Food-Derived Limosilactobacillus fermentum GR-3 Enhances Anti–PD-1 Immunotherapy Efficacy
摘要
Immune checkpoint blockade (ICB) has improved the cancer treatment, its application remains constrained by heterogeneous response rates and immune-related adverse events. While gut microbiome modulation represents a promising avenue to optimize ICB, rationally selected probiotics with defined mechanistic actions are critically lacking. Here, we selected Lactobacillus fermentum GR-3 (L. fermentum GR-3), a food-derived strain pre-screened for exceptional gastrointestinal resilience (maintaining > 107 CFU/mL), antioxidant activity (87.4% DPPH-Scavenging efficiency), and immunomodulatory potential, as an oral combination strategy to enhance anti-PD-1 therapy. In the MC38 murine colorectal cancer model, oral L. fermentum GR-3 synergistically enhanced ICB efficacy, yielding significantly greater tumor suppression than anti-PD-1 monotherapy (51.7% volume reduction vs. untreated controls), while attenuating therapy-associated weight loss. Locally within the tumor microenvironment (TME), the combination therapy promoted dendritic cell maturation (MHC-II⁺ DCs reaching 56.0%), favored pro-inflammatory macrophage polarization (M1 increased to 20.8%, while M2 reduced to 2.57%), and suppressed regulatory T cell infiltration (Tregs decreased to 2.32%). These shifts strongly correlated with enhanced cytotoxic responses, with Granzyme B⁺ CD8⁺ T cells reaching 40.4% (doubling the effect of PD-1 monotherapy). Mechanistically, L. fermentum GR-3 colonization partially reversed tumor-associated gut dysbiosis, enriching short-chain fatty acid (SCFA)-producing consortia (e.g., Lachnospiraceae and Bacteroides) and increasing intestinal SCFA concentrations (e.g., propionic and butyric acids recovering to 70.13 and 26.07 μM/g, respectively)).

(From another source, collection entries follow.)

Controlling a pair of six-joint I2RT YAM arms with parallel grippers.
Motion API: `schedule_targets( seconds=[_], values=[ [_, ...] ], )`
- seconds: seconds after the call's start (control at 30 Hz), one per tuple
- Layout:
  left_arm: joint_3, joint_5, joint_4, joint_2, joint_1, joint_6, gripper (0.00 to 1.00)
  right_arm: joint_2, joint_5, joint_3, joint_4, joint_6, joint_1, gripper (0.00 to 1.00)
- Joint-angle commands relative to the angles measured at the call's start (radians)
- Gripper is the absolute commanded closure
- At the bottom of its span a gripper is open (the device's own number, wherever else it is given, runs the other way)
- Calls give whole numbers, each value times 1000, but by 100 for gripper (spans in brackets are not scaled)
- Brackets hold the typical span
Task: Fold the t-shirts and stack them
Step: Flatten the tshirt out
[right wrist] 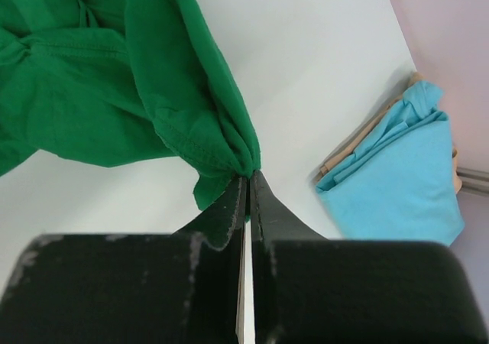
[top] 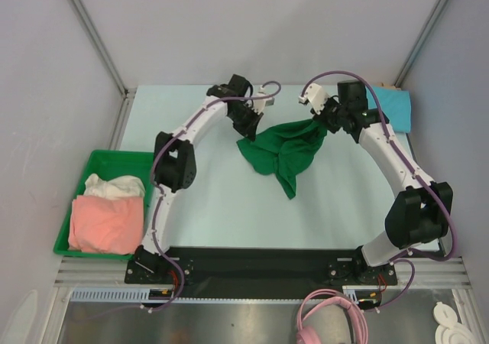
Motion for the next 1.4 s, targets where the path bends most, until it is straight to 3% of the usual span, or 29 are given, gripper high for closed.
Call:
schedule_targets(
  seconds=[0.0,0.27,0.47,0.53,0.7,0.8,0.87,0.97,1.07,1.27,1.3,1.33,1.37],
  values=[
    [-68,50,24,-306,54,-8,100,-51,29,8,49,15,-18,100],
    [-285,-33,-58,-637,102,107,100,-88,29,62,66,82,-50,100],
    [-277,-176,-237,-843,104,231,100,-181,-48,220,-131,203,-68,100],
    [-346,-202,-306,-933,107,258,99,-243,-60,191,-167,222,-68,100],
    [-617,-327,-297,-1141,107,306,100,-460,-27,51,-271,196,-62,100],
    [-654,-415,-279,-1242,116,335,100,-540,-42,45,-361,168,-64,100],
    [-709,-438,-231,-1300,120,346,100,-565,-34,13,-328,180,-62,100],
    [-826,-472,-125,-1261,122,349,100,-546,-7,-50,-230,231,-84,100],
    [-861,-466,-13,-1164,133,318,100,-452,-72,-87,-140,269,-131,100],
    [-768,-446,192,-757,222,226,99,-144,-137,-108,55,355,-186,100],
    [-668,-469,199,-697,241,193,93,-92,-131,-88,72,357,-194,100],
    [-597,-482,182,-570,252,170,74,-44,-128,-61,82,357,-199,100],
    [-522,-469,153,-520,265,148,72,-3,-123,-30,83,361,-203,100]
  ],
)
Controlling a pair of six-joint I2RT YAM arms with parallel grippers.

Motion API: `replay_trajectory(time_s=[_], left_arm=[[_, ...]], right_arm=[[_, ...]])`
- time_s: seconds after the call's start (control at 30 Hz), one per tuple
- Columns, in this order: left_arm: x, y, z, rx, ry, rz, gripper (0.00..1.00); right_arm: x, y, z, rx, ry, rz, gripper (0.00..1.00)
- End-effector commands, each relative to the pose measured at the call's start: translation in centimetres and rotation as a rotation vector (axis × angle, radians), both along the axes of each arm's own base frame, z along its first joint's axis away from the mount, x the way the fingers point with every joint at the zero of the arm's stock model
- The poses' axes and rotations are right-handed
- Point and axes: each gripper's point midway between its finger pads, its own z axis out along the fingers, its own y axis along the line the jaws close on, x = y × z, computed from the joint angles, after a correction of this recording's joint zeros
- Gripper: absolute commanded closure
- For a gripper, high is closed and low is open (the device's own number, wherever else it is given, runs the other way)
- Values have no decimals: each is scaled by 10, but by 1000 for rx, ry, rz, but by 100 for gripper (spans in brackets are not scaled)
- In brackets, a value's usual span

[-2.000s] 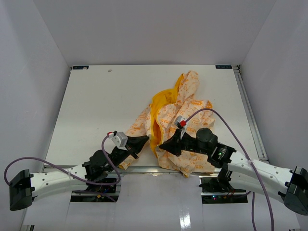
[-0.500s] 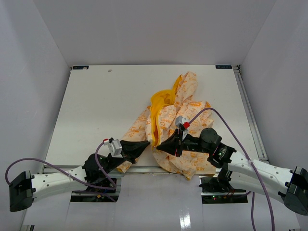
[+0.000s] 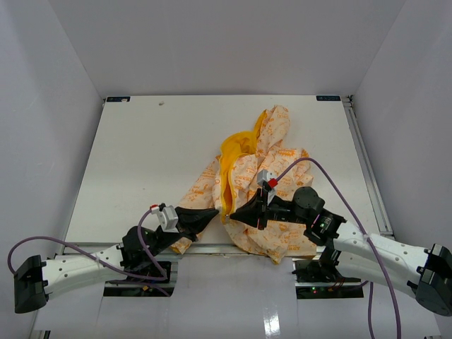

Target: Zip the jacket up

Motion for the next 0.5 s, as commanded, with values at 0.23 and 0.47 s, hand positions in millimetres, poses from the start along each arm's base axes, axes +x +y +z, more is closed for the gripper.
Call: replay_trajectory(time_s=[0.23, 0.47], left_arm=[[1, -10, -24, 60, 43, -16, 100], [-2, -7, -23, 41, 33, -28, 100]], right_arm=[[-4, -3, 15, 55, -42, 46, 92], [-4, -3, 13, 51, -38, 44, 92]])
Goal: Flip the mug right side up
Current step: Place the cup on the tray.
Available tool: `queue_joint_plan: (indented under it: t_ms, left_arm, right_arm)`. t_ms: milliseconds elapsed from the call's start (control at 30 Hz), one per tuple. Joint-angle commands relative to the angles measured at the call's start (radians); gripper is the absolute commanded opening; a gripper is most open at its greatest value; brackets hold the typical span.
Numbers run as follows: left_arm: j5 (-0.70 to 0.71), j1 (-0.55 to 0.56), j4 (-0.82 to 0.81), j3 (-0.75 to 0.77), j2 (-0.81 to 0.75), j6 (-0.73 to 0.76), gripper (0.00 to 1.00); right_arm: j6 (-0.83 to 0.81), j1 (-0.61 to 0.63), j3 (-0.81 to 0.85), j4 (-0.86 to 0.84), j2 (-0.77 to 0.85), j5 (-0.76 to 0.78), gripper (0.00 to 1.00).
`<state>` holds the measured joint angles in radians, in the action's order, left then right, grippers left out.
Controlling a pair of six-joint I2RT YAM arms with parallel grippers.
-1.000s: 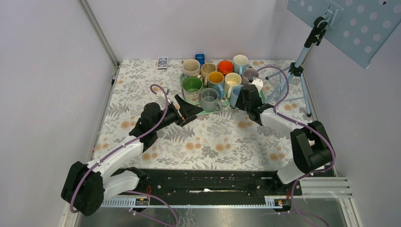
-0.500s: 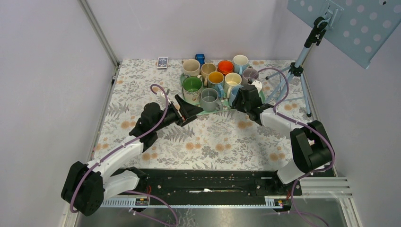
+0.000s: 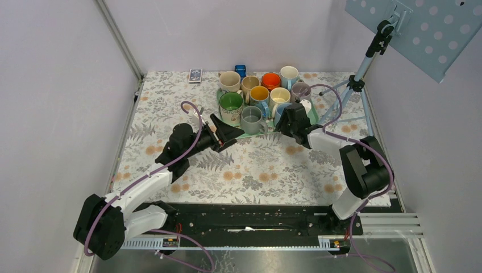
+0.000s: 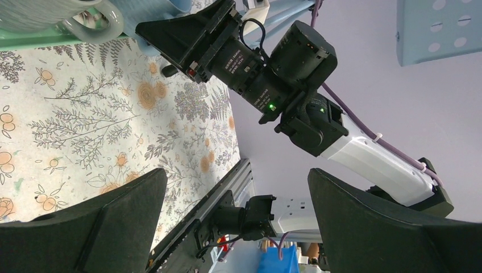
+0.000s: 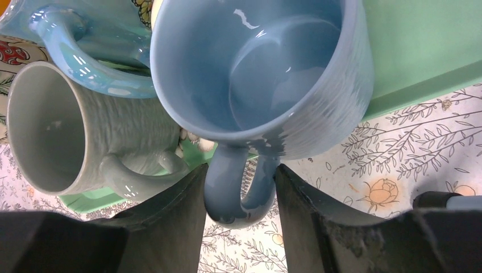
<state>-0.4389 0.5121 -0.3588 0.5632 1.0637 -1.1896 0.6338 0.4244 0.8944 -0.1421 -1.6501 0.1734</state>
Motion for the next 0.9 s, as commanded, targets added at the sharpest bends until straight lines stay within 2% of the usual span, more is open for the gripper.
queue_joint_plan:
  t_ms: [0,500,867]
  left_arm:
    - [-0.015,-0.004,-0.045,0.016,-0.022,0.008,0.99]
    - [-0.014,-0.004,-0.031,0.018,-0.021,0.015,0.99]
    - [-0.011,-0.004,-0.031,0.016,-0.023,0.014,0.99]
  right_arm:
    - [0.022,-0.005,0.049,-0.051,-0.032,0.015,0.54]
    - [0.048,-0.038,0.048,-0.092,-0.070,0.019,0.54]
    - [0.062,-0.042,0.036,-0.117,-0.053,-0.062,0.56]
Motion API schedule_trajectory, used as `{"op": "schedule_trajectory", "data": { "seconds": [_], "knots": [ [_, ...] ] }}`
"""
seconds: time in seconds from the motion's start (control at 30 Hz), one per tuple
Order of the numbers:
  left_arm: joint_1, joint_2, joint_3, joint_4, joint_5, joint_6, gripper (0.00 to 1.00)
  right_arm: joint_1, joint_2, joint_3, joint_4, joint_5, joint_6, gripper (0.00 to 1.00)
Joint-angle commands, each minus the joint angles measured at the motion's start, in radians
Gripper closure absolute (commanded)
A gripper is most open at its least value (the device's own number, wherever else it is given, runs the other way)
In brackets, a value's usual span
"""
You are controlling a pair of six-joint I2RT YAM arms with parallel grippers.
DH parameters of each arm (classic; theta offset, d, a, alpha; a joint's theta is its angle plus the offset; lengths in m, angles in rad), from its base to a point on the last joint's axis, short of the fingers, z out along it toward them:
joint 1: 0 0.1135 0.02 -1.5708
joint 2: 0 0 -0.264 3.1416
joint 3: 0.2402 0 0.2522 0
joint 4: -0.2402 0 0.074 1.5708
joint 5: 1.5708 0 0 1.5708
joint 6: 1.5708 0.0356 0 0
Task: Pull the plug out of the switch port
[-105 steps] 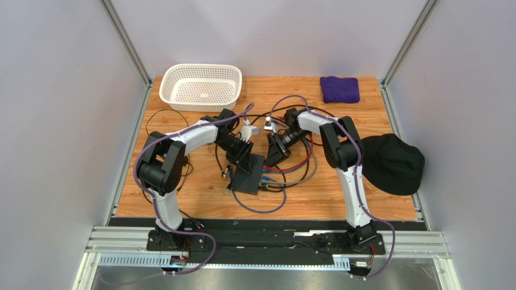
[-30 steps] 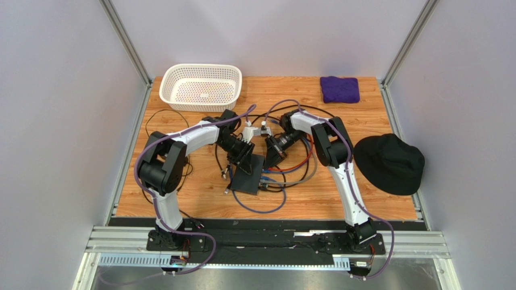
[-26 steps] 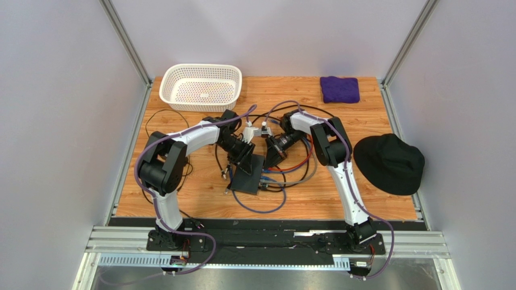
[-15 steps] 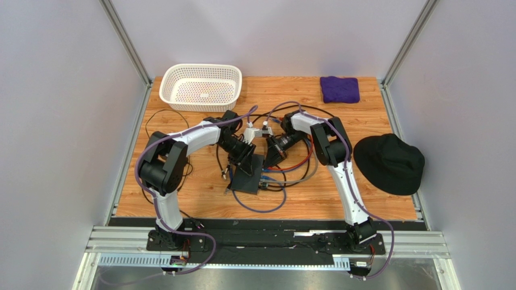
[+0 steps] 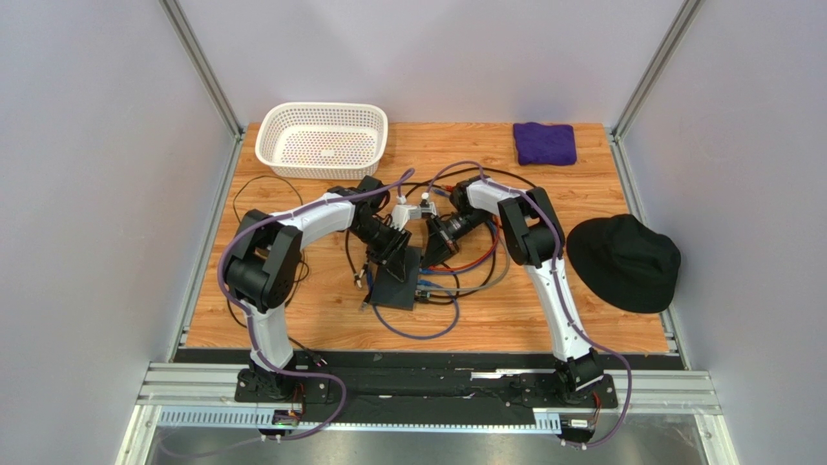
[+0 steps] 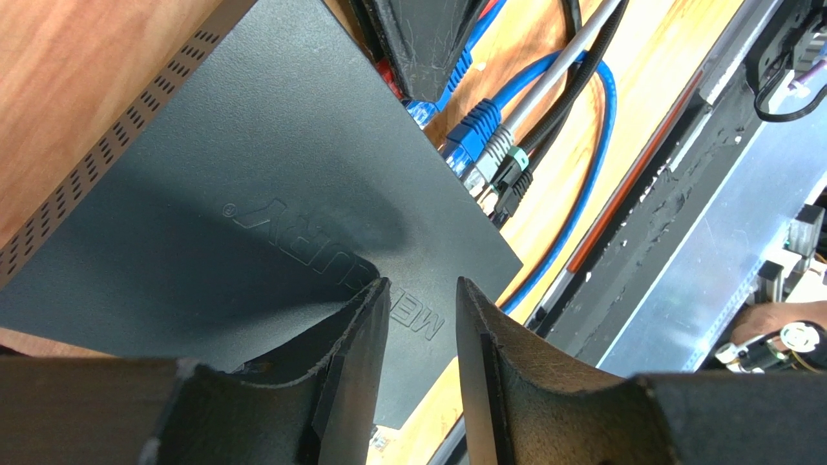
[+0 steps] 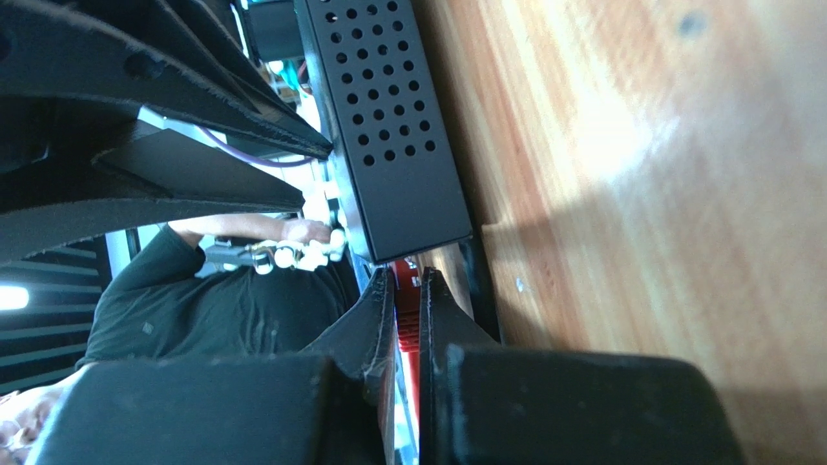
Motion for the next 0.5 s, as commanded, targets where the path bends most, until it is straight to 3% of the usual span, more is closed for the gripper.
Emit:
{"op": "schedule_trajectory", "data": {
  "seconds": [0.0,0.13,0.27,0.47],
  "knots": [
    [-0.013,0.085,-0.046,0.001,-0.196,0.077,0.55,-0.021,-0.034,-0.129,0.250,0.114,0.026,1.00],
    [-0.016,0.085,-0.047,-0.004,-0.190,0.098,0.54,-0.023,-0.025,-0.108,0.230,0.108,0.027,1.00],
    [-0.019,0.087,-0.046,-0.009,-0.189,0.107,0.54,-0.031,0.091,0.100,0.028,0.072,-0.069,1.00],
    [-0.019,0.090,-0.046,-0.007,-0.191,0.107,0.54,-0.032,0.075,0.078,0.081,0.101,-0.036,1.00]
  ]
}}
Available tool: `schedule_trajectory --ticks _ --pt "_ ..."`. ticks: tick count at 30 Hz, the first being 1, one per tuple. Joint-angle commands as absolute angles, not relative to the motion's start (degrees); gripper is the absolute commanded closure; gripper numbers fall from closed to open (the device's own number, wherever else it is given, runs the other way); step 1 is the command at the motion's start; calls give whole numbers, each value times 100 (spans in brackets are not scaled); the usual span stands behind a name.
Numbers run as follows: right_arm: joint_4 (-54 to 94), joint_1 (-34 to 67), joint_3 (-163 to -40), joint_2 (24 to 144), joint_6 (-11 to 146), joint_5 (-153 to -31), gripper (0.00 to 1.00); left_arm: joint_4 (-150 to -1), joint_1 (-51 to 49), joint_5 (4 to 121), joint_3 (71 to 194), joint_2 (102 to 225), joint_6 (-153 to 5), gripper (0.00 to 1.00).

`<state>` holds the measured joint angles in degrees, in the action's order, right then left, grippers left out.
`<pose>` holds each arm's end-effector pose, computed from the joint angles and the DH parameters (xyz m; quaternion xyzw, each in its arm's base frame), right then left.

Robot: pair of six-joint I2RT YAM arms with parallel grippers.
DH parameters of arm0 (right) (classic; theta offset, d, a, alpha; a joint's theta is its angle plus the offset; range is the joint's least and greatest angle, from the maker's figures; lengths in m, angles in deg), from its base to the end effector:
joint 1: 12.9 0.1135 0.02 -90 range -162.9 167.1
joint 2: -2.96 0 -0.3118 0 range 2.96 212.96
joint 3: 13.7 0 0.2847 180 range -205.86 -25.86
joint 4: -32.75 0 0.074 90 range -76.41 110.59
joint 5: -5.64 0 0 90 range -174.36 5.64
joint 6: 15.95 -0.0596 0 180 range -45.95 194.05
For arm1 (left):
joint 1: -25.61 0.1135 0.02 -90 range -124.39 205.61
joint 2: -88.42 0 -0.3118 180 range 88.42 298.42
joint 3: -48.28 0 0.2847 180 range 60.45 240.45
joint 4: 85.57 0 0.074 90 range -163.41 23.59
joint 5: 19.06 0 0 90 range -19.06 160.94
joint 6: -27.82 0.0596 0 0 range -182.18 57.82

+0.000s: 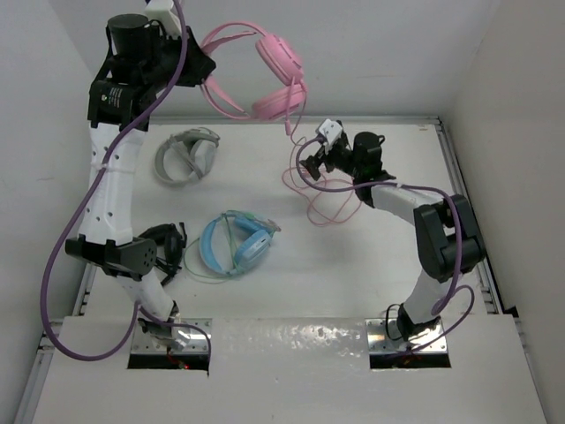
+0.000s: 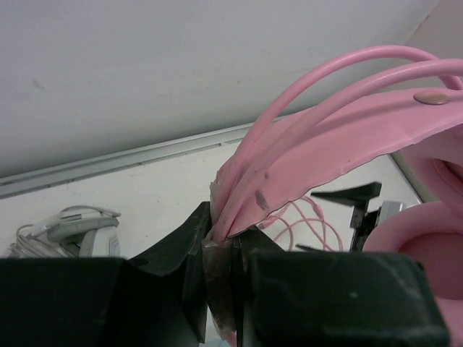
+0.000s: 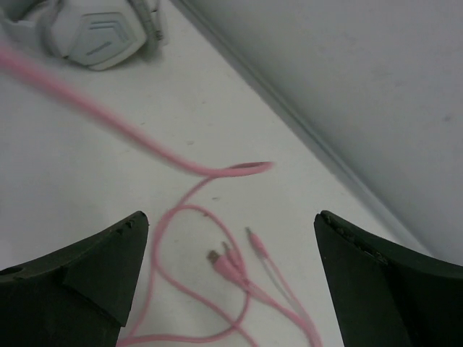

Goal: Wrap the headphones

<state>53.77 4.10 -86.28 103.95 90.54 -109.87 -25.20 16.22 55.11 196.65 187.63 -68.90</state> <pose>0.4291 0.1580 0.2677 -0.3506 0.6596 0.1687 0.6430 0.3771 -0.0788 0.6111 0.1052 0.7632 -0.1935 0.6075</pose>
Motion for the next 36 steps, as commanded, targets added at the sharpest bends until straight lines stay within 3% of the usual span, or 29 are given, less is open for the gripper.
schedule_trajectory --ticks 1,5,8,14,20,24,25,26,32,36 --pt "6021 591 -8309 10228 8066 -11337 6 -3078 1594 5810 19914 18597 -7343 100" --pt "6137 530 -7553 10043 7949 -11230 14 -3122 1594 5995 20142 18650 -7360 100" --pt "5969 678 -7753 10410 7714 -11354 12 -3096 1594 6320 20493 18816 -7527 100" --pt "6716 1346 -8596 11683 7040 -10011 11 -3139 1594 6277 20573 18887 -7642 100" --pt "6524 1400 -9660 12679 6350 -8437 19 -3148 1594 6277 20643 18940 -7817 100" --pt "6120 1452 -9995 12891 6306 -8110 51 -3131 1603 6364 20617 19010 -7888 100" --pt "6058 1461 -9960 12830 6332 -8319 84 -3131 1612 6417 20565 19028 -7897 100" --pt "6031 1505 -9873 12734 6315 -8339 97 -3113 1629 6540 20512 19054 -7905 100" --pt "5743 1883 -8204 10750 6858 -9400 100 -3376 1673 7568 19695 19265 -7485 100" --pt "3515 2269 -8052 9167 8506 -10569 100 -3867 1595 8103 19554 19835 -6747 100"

This microbial-metabolic shift was accompanied by upregulated expression of mucosal tight junction genes (ZO-1, Occludin). Furthermore, L. fermentum GR-3 facilitated a balanced immune response. Systemically, it alleviated oxidative stress and buffered peripheral inflammatory signals, contributing to immune homeostasis in non-tumor tissues (spleen and colon). Collectively, these findings position L. fermentum GR-3 as a grounded, translatable strategy to simultaneously enhance ICB efficacy and improve therapeutic tolerability.